1. A neural "paraphrase" of each syntactic dependency path that connects the
   constituents in a large corpus. For example, given a sentence like *This fine
   oil is made from first-press olives*, the dependency path is something like
   `oil <NSUBJPASS made PREP> from POBJ> olive`.
2. The distributional information provided by the individual words; i.e., the
   word embeddings of the two consituents.
3. The distributional signal provided by the compound itself; i.e., the
   embedding of the noun compound in context.

The model includes several variants: *path-based model* uses (1) alone, the
*distributional model* uses (2) alone, and the *integrated model* uses (1) and
(2).  The *distributional-nc model* and the *integrated-nc* model each add (3).

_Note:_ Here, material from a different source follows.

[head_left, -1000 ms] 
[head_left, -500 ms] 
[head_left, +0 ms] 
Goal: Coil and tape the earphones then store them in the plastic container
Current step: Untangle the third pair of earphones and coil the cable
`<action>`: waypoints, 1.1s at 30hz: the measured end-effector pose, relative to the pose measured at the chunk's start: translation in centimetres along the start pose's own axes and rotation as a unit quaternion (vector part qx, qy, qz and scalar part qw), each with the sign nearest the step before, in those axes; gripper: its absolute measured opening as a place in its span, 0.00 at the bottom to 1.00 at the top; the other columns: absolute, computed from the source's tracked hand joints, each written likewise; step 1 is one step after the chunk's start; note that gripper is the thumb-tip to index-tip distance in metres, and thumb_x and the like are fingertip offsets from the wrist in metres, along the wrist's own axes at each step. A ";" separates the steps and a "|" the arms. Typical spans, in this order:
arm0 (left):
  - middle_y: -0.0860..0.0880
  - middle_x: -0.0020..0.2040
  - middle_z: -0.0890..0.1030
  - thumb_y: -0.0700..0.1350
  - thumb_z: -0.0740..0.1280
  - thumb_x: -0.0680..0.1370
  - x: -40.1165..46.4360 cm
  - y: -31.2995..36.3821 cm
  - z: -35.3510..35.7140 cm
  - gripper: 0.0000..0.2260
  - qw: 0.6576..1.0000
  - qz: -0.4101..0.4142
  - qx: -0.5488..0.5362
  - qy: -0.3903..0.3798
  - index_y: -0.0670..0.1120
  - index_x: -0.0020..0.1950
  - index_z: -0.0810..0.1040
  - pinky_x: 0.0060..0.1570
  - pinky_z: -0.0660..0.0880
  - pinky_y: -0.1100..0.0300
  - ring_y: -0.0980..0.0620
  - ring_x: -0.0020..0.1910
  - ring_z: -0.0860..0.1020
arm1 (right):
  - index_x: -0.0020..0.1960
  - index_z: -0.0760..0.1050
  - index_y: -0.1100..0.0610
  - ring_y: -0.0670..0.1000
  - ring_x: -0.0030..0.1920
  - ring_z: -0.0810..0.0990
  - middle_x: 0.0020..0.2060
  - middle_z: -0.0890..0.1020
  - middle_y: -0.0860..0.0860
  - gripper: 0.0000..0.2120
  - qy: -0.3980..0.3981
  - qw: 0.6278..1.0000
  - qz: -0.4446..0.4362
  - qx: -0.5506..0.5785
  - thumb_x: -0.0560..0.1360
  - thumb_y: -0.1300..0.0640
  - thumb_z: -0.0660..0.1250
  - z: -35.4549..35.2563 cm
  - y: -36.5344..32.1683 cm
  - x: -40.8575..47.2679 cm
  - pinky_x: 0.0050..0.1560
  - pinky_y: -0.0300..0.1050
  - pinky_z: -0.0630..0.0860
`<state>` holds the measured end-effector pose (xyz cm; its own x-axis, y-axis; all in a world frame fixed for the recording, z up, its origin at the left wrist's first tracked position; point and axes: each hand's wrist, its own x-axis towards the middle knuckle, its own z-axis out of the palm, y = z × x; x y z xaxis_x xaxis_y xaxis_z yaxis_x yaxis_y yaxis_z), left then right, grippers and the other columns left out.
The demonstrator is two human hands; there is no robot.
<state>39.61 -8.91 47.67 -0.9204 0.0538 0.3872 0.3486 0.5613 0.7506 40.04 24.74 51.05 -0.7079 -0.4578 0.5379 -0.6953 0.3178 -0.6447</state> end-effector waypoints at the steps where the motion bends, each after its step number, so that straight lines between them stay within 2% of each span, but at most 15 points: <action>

Training a model requires the following:

1. A collection of noun compounds that have been labeled using a *relation
   inventory*.  The inventory describes the specific relationships that you'd
   like the model to differentiate (e.g. *part of* versus *composed of* versus
   *purpose*), and generally may consist of tens of classes.  You can download
   the dataset used in the paper from
   [here](https://vered1986.github.io/papers/Tratz2011_Dataset.tar.gz).
2. A collection of word embeddings: the path-based model uses the word
   embeddings as part of the path representation, and the distributional models
   use the word embeddings directly as prediction features.
3. The path-based model requires a collection of syntactic dependency parses
   that connect the constituents for each noun compound. To generate these,
   you'll need a corpus from which to train this data; we used Wikipedia and the
   [LDC GigaWord5](https://catalog.ldc.upenn.edu/LDC2011T07) corpora.

# Contents

The following source code is included here:

* `learn_path_embeddings.py` is a script that trains and evaluates a path-based
  model to predict a noun-compound relationship given labeled noun-compounds and
  dependency parse paths.
* `learn_classifier.py` is a script that trains and evaluates a classifier based
  on any combination of paths, word embeddings, and noun-compound embeddings.
* `get_indicative_paths.py` is a script that generates the most indicative
  syntactic dependency paths for a particular relationship.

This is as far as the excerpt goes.